The EPO's Enlarged Board of Appeal (EBA) has today issued its decision on referral G3/19 relating to patent-eligibility of plants obtained by essentially biological processes. This is the latest development in a chain of events and controversies in this area, in which Article 53(b) EPC excludes from patentability "essentially biological" processes for the production of plants by breeding as opposed to biotechnological processes but contrasting Board of Appeal decisions and EPC Rules have at different times led to different outcomes for product claims to the plants obtained by breeding processes. This led last year to the EPO's President referring to the EBA the questions that it has just answered.

The EBA's conclusion is that "the exception to patentability … in Article 53(b) EPC has a negative effect on the allowability of product claims … directed to plants … if the claimed product is exclusively obtained by means of an essentially biological process …". This aligns with the EPO Administrative Council's implementation of a rule (Rule 28(2) EPC) to this effect in line with the wishes of many EPC member states but contradicts the more applicant-friendly approach taken by its Boards of Appeal in case law. Plants that are the products of breeding processes are therefore patent-ineligible like the processes themselves.

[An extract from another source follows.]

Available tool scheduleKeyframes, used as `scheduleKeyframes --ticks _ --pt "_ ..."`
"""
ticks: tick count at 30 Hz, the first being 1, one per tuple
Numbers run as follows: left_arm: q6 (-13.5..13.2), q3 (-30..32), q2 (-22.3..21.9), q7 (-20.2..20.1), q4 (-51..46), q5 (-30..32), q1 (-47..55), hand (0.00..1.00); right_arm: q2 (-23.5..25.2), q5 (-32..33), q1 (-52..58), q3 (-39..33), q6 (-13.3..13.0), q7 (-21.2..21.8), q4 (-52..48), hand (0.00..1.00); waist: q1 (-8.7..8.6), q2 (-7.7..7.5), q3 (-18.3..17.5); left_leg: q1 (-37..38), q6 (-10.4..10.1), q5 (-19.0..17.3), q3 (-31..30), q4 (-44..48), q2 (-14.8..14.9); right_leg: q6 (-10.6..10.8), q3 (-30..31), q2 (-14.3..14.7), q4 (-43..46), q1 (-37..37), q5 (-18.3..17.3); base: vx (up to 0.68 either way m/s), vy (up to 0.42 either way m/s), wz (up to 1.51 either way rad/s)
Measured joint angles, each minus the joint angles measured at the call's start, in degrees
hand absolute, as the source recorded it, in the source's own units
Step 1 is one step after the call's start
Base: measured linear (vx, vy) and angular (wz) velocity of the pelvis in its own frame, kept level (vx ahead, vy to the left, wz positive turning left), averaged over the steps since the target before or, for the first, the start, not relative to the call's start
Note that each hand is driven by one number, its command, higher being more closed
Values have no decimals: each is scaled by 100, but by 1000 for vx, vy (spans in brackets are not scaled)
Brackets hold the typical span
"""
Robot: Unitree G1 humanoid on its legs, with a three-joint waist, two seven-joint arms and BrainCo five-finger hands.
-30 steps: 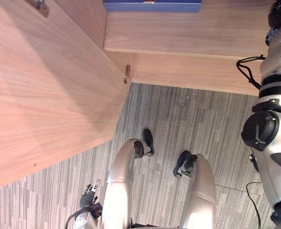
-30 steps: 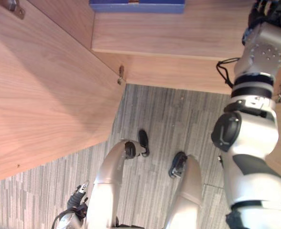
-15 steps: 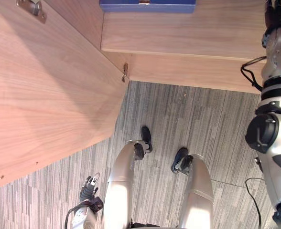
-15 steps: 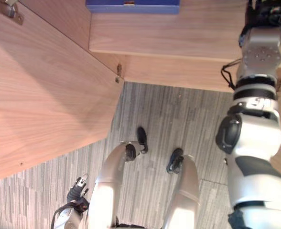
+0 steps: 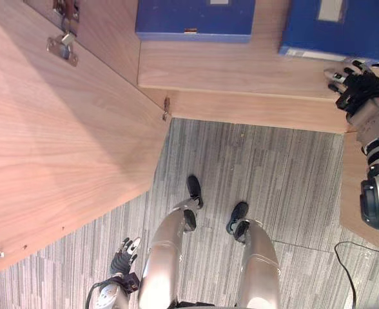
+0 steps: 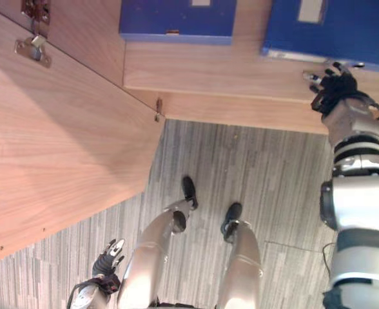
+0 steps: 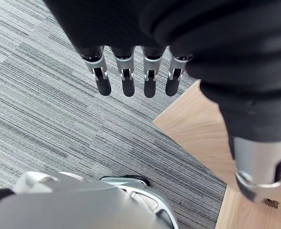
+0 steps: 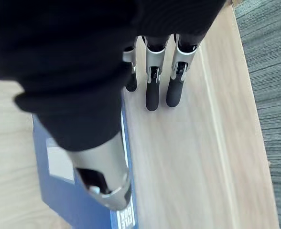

The EBA's decision is complex but can immediately be seen to be noteworthy in several ways in addition to its effects on applications and patents in the area. First, the EBA has been able to give a decision notwithstanding concerns over the admissibility of the referral in view of a possible lack of the conflict of case law that a presidential referral requires, which has prevented two requested patent-eligibility decisions from being given in the past. Second, adopting a so-called dynamic interpretation of the EPC, the EBA has taken the rare step of reversing its own earlier decisions in the "Broccoli and Tomatoes II" decisions (G2/13 and G2/12), which has only happened once before. Third, like a handful of EBA decisions before it, the decision is effective only as of a particular date rather than fully retrospectively. The EBA states that the "negative effect" does not apply to patents granted before 1 July 2017, when Rule 28(2) was introduced, or pending applications filed before that date. It is however worth noting that the EBA's decision in this regard will not bind national courts so such claims may not be upheld in litigation in countries opposed to them even if they have a filing date before 1 July 2017.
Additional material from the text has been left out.